WORK INSTRUCTIONS: Every line below that mentions the word "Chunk" should be copied out.

============================================================

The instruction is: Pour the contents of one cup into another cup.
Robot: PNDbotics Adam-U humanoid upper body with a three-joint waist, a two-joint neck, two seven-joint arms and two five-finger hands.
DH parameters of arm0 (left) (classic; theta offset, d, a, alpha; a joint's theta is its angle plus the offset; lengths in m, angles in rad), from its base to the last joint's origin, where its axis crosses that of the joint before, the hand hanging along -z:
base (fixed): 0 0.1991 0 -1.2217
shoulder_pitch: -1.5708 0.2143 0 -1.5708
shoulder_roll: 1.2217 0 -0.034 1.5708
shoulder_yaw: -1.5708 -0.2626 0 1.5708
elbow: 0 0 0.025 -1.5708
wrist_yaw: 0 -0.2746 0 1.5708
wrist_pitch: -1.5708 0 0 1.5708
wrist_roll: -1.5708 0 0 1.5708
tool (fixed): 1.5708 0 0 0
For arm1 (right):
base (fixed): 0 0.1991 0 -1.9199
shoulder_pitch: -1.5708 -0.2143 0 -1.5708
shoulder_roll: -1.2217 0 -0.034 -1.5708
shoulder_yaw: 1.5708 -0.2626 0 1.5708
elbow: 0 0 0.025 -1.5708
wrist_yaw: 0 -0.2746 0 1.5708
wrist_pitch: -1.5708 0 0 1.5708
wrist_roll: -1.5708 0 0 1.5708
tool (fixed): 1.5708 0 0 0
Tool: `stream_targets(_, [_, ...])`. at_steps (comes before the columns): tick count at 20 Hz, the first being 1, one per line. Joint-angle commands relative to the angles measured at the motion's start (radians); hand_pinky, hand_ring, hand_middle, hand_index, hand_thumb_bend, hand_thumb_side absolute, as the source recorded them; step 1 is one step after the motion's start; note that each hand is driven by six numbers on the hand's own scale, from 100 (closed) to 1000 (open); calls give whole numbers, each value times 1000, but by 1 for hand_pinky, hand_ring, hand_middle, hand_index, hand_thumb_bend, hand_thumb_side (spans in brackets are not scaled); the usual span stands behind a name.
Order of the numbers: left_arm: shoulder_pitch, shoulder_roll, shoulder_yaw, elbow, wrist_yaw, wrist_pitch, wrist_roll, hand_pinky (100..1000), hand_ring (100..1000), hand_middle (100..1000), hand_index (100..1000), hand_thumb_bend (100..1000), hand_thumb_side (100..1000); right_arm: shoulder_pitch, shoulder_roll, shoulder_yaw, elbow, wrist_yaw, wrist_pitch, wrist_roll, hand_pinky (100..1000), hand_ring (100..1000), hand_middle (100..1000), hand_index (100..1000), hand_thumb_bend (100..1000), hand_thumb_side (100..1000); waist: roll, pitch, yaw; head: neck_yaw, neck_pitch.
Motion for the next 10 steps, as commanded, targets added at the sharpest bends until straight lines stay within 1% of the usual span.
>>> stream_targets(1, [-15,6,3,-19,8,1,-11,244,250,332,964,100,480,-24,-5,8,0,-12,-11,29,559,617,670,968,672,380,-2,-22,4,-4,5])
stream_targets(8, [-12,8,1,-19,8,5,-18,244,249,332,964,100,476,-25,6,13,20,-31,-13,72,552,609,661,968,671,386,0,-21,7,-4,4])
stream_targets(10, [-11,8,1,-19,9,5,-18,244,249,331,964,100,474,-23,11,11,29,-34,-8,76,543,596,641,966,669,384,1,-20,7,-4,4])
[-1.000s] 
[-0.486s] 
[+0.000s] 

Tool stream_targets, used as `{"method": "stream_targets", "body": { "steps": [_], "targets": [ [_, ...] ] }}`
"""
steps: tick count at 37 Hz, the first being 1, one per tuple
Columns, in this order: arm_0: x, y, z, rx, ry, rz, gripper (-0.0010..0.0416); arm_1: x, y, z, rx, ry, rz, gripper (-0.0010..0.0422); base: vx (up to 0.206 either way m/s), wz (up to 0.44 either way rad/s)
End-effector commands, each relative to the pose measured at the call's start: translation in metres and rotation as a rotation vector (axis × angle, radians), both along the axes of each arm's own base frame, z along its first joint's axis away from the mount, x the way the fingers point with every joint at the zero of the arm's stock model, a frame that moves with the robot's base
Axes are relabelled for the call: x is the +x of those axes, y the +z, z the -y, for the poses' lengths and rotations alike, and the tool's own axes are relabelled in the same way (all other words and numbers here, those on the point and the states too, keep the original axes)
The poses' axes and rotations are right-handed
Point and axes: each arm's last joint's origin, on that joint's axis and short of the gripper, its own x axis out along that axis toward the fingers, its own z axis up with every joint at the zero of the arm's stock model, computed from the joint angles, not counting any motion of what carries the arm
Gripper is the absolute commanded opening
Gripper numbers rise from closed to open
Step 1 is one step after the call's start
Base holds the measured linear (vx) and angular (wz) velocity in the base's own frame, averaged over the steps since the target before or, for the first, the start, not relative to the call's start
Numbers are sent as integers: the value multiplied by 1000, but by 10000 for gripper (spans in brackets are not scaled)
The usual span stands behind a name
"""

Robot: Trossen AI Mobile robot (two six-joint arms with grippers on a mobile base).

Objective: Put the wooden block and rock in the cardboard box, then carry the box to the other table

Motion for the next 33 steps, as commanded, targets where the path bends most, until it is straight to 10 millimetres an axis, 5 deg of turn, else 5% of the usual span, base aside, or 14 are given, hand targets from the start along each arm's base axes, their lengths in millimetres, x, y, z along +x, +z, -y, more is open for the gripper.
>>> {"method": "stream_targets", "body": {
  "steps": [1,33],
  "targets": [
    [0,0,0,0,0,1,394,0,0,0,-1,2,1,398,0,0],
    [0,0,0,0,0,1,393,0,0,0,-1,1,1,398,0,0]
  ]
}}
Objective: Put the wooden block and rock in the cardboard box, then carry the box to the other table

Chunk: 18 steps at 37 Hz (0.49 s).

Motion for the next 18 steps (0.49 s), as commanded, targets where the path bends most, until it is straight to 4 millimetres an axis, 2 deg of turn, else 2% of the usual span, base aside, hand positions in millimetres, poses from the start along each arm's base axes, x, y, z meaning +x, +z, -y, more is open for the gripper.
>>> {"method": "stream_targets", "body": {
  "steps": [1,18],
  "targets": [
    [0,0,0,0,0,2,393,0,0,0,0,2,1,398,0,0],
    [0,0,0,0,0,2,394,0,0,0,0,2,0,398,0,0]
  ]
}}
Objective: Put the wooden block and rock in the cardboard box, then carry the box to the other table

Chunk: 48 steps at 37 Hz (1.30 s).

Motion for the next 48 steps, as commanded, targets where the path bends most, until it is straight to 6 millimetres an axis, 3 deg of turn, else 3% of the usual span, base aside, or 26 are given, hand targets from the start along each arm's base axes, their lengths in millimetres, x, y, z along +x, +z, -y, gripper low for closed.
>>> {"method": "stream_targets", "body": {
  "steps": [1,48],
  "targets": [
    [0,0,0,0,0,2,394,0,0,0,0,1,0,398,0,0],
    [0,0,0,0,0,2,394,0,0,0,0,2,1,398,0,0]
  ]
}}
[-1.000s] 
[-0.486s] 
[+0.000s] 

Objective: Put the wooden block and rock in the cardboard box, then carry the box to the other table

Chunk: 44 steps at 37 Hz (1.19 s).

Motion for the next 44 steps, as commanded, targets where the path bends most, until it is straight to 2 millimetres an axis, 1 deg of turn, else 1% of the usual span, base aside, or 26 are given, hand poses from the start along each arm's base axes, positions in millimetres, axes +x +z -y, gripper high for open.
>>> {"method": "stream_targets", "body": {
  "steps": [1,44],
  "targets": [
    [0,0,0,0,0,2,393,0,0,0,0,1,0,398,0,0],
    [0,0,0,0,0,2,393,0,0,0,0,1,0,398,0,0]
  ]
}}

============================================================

OUTPUT OF THE TASK:
Chunk: 18 steps at 37 Hz (0.49 s).
Chunk: 48 steps at 37 Hz (1.30 s).
Chunk: 44 steps at 37 Hz (1.19 s).

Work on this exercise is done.